[Task brief] Copy the data below verbatim, leaving no line out.

[Supplied entries]
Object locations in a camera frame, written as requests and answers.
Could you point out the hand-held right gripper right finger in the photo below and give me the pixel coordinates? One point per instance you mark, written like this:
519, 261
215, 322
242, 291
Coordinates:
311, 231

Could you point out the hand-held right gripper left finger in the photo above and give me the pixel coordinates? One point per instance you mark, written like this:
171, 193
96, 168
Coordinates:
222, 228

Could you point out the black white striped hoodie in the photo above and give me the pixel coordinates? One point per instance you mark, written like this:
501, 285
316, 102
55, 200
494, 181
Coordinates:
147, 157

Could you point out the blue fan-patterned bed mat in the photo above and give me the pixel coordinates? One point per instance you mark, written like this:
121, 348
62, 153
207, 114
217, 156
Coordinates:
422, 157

[Task result]
Object locations in a camera frame, written as requests and answers.
Could you point out the hand-held right gripper right finger in the photo below and give me the pixel coordinates? One point per instance you mark, written like this:
519, 261
215, 322
242, 291
Coordinates:
311, 231

Could you point out the hand-held right gripper left finger in the photo above and give me the pixel coordinates? One point per instance you mark, written like this:
171, 193
96, 168
Coordinates:
222, 228

Could you point out the black white striped hoodie in the photo above and give me the pixel coordinates? One point per instance you mark, written like this:
501, 285
316, 102
55, 200
494, 181
Coordinates:
147, 157

Could you point out the blue fan-patterned bed mat in the photo above and give me the pixel coordinates? One point per instance you mark, written like this:
121, 348
62, 153
207, 114
217, 156
Coordinates:
422, 157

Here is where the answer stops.